■ **About this task**
Could you reproduce, word for word, everything below from the line containing "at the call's" down to the line containing "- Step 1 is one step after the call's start", with both of those lines included and no others?

■ **Dataset excerpts**
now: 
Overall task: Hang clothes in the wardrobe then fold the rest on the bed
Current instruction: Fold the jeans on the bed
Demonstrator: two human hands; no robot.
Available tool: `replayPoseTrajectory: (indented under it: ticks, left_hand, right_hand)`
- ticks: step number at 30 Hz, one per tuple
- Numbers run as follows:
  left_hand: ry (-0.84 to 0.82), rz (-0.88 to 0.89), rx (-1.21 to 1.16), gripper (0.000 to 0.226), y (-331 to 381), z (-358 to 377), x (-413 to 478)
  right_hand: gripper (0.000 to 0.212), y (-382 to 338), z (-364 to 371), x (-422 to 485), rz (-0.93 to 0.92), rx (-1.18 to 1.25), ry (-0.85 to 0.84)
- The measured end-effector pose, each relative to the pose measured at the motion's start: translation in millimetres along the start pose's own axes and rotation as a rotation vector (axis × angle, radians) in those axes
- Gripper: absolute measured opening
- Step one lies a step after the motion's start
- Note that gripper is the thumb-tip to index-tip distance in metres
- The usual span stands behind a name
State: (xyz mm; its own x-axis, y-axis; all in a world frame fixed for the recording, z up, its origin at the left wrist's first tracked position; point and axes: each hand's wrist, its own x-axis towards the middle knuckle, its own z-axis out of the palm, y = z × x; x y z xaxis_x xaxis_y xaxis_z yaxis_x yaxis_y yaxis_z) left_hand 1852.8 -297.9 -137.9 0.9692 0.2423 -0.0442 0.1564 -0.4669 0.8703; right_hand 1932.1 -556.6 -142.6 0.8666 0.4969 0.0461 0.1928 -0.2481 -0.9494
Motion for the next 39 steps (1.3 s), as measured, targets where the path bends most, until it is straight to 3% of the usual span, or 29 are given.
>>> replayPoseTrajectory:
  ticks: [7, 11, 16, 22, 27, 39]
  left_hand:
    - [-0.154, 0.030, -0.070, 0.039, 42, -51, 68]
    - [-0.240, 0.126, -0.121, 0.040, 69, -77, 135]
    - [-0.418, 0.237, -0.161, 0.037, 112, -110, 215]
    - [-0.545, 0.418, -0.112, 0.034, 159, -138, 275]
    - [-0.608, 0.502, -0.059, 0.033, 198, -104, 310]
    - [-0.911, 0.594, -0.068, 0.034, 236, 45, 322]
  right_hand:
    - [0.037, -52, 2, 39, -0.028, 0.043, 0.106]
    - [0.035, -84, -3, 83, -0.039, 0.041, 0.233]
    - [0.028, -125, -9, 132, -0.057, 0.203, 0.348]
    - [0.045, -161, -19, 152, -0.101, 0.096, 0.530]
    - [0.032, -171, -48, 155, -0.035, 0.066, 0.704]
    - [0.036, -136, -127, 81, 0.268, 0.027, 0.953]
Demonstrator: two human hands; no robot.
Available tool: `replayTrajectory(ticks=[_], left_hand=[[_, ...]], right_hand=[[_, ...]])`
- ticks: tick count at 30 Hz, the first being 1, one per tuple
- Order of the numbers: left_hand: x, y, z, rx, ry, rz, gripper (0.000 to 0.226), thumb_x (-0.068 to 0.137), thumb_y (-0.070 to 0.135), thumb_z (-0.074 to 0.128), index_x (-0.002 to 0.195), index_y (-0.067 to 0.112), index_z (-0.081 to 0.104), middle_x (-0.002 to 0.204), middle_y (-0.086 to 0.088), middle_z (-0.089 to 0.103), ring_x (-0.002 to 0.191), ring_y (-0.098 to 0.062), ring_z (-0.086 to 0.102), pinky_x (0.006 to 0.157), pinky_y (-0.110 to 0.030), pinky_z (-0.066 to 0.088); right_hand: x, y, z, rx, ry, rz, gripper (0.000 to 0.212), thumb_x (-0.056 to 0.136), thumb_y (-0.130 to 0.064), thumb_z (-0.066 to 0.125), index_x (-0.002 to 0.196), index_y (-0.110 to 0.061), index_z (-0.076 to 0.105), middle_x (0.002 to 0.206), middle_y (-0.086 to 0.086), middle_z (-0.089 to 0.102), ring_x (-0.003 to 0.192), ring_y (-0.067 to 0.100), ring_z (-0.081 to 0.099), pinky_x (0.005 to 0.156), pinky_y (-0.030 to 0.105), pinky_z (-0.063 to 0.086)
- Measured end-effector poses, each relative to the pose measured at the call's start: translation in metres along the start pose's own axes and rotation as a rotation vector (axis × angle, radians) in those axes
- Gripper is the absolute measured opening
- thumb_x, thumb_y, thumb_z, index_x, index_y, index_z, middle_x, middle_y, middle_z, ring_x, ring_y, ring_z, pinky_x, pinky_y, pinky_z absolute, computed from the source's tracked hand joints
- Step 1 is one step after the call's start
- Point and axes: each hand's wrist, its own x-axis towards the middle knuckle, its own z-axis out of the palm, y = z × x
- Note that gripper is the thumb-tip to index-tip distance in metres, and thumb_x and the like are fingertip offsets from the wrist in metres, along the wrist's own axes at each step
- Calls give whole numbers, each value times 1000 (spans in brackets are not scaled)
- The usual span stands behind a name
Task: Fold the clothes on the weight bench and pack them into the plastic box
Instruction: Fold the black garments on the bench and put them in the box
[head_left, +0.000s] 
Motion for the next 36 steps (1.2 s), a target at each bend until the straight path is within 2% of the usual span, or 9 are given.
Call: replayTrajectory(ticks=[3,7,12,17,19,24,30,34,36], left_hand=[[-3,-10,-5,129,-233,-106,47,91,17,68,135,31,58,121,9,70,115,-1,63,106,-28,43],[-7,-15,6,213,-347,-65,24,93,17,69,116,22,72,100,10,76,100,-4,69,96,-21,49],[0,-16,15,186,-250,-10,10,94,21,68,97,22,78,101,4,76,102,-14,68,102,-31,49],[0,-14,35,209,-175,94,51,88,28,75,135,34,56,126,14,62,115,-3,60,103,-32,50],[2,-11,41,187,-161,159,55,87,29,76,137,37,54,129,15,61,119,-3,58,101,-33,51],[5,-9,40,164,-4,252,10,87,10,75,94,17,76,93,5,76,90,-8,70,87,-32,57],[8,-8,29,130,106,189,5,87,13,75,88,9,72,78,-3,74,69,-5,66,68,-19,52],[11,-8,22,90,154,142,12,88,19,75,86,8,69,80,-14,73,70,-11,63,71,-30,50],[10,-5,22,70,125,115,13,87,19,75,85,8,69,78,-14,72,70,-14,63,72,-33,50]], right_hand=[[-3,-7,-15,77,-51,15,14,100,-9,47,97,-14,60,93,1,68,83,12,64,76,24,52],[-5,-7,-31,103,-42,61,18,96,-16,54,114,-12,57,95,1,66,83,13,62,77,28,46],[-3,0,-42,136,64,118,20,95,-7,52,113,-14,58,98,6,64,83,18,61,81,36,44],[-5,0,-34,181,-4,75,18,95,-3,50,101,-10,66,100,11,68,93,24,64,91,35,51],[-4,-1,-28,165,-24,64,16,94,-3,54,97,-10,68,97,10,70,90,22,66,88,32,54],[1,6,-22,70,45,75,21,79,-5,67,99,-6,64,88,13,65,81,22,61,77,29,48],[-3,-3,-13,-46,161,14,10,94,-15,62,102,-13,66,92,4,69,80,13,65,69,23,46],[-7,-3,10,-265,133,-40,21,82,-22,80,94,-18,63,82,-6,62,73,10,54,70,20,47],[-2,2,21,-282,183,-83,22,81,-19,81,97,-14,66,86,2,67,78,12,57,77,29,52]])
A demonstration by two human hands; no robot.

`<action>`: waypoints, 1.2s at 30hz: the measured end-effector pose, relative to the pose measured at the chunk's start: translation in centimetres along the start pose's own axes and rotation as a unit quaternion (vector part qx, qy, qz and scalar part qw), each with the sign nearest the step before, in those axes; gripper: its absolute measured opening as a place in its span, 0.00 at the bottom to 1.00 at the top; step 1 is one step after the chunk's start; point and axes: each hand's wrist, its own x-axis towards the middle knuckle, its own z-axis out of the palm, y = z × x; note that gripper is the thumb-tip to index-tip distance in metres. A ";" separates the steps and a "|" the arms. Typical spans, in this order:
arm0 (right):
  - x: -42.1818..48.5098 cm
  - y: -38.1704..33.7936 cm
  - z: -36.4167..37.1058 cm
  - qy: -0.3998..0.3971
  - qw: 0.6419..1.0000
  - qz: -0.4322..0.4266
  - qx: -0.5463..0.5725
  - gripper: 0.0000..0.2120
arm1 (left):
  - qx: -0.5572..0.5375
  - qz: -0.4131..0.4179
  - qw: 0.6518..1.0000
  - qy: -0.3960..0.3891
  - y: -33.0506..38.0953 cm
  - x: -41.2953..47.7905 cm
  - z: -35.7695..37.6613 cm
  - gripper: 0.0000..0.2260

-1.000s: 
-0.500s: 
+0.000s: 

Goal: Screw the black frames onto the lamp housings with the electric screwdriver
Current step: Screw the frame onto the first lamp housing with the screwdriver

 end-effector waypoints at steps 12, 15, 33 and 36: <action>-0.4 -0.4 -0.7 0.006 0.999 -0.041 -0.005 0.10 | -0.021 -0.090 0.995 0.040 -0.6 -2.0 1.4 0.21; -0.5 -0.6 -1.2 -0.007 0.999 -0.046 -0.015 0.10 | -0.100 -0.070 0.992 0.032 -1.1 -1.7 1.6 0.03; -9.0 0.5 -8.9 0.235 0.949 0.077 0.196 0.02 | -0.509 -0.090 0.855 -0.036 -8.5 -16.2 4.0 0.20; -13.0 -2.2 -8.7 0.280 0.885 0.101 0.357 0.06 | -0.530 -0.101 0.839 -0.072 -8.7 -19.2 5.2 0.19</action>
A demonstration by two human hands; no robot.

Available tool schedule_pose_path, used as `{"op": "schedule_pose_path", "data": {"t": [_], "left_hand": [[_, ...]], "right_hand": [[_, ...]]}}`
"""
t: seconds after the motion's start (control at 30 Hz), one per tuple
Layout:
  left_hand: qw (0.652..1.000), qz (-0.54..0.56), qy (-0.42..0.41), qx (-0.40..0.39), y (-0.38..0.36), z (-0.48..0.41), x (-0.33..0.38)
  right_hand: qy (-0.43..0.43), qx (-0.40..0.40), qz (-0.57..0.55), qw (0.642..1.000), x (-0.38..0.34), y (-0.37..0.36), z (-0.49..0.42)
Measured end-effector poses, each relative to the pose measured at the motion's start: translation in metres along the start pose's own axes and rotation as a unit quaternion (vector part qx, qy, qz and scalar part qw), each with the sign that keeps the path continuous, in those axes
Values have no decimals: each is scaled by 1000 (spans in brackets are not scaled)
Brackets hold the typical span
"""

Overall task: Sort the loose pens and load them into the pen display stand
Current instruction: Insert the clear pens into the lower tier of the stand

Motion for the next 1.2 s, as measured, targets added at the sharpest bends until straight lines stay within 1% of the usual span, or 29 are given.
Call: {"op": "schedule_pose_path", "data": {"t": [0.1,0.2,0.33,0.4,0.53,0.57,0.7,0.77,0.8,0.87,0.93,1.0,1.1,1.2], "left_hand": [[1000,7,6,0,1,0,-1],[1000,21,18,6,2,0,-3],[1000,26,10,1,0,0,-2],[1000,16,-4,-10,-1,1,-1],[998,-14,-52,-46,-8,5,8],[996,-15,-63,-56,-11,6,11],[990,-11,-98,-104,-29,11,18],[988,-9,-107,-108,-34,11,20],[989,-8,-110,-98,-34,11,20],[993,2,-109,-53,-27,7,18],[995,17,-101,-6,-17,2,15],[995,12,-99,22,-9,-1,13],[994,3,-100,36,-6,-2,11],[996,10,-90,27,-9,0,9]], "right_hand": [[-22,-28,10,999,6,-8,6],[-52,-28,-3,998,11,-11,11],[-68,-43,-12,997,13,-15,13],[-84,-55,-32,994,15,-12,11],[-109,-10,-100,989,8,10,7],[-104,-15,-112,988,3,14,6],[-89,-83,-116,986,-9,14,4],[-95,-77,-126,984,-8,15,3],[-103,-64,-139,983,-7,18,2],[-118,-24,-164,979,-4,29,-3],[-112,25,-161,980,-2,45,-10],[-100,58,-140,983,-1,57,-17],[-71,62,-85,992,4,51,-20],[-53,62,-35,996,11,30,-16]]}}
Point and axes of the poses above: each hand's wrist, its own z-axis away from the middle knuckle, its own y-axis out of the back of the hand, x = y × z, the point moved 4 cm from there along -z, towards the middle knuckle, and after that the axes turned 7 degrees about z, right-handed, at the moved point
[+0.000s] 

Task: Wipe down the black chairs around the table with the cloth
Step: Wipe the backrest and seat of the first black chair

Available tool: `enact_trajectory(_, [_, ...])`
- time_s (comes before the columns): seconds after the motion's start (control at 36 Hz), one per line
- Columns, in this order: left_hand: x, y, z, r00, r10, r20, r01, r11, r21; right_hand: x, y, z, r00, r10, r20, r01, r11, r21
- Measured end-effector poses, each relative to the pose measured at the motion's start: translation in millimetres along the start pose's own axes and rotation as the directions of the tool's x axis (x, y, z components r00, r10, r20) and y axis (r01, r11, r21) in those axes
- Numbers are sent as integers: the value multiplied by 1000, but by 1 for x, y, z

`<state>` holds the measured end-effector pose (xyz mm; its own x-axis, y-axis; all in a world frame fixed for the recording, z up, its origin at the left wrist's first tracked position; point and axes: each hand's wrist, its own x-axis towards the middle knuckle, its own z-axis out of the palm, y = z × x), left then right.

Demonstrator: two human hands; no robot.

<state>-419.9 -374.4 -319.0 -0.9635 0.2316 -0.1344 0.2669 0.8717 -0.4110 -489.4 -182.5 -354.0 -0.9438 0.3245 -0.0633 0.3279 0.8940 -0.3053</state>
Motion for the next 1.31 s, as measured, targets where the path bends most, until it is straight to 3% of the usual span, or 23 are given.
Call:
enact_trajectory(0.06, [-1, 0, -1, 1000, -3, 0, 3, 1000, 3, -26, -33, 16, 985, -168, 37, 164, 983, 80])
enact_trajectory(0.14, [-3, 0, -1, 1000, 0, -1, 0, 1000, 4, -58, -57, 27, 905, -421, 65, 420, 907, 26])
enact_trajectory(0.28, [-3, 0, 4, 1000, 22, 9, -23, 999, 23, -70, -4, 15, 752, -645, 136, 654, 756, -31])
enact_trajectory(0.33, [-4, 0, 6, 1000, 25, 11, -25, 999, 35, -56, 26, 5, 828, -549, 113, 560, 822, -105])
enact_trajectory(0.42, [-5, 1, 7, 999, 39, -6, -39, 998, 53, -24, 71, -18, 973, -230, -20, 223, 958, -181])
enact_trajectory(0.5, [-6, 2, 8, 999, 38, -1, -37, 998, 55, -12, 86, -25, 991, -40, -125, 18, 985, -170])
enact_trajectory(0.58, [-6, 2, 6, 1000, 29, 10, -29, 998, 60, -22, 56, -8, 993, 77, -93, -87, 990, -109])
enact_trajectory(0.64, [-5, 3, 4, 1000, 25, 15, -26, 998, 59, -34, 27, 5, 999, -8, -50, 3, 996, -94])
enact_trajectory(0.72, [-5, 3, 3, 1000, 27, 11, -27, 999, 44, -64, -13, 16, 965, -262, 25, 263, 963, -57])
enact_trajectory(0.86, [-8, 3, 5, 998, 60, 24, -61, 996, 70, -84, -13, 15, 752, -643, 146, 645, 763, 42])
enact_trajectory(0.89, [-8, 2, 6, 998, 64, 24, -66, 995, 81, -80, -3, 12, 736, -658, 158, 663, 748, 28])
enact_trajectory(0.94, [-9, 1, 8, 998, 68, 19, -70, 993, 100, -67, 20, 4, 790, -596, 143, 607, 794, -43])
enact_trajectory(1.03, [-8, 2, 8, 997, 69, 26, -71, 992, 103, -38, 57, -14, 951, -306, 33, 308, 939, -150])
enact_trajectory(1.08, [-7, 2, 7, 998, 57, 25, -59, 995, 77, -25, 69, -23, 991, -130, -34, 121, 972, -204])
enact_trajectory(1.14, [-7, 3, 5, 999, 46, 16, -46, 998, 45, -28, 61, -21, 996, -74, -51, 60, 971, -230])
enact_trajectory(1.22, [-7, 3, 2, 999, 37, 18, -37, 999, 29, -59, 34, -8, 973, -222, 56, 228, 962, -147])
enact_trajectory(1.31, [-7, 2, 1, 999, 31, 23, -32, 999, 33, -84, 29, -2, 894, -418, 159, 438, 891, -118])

■ **Finished exercise**
- Measured end-effector poses, each relative to the pose measured at the call's start: translation in metres along the start pose's own axes and rotation as a rotation vector (axis × angle, radians) in those axes
- Gripper is the absolute measured opening
- thumb_x, thumb_y, thumb_z, index_x, index_y, index_z, middle_x, middle_y, middle_z, ring_x, ring_y, ring_z, pinky_x, pinky_y, pinky_z absolute, computed from the source's tracked hand joints
- Step 1 is one step after the call's start

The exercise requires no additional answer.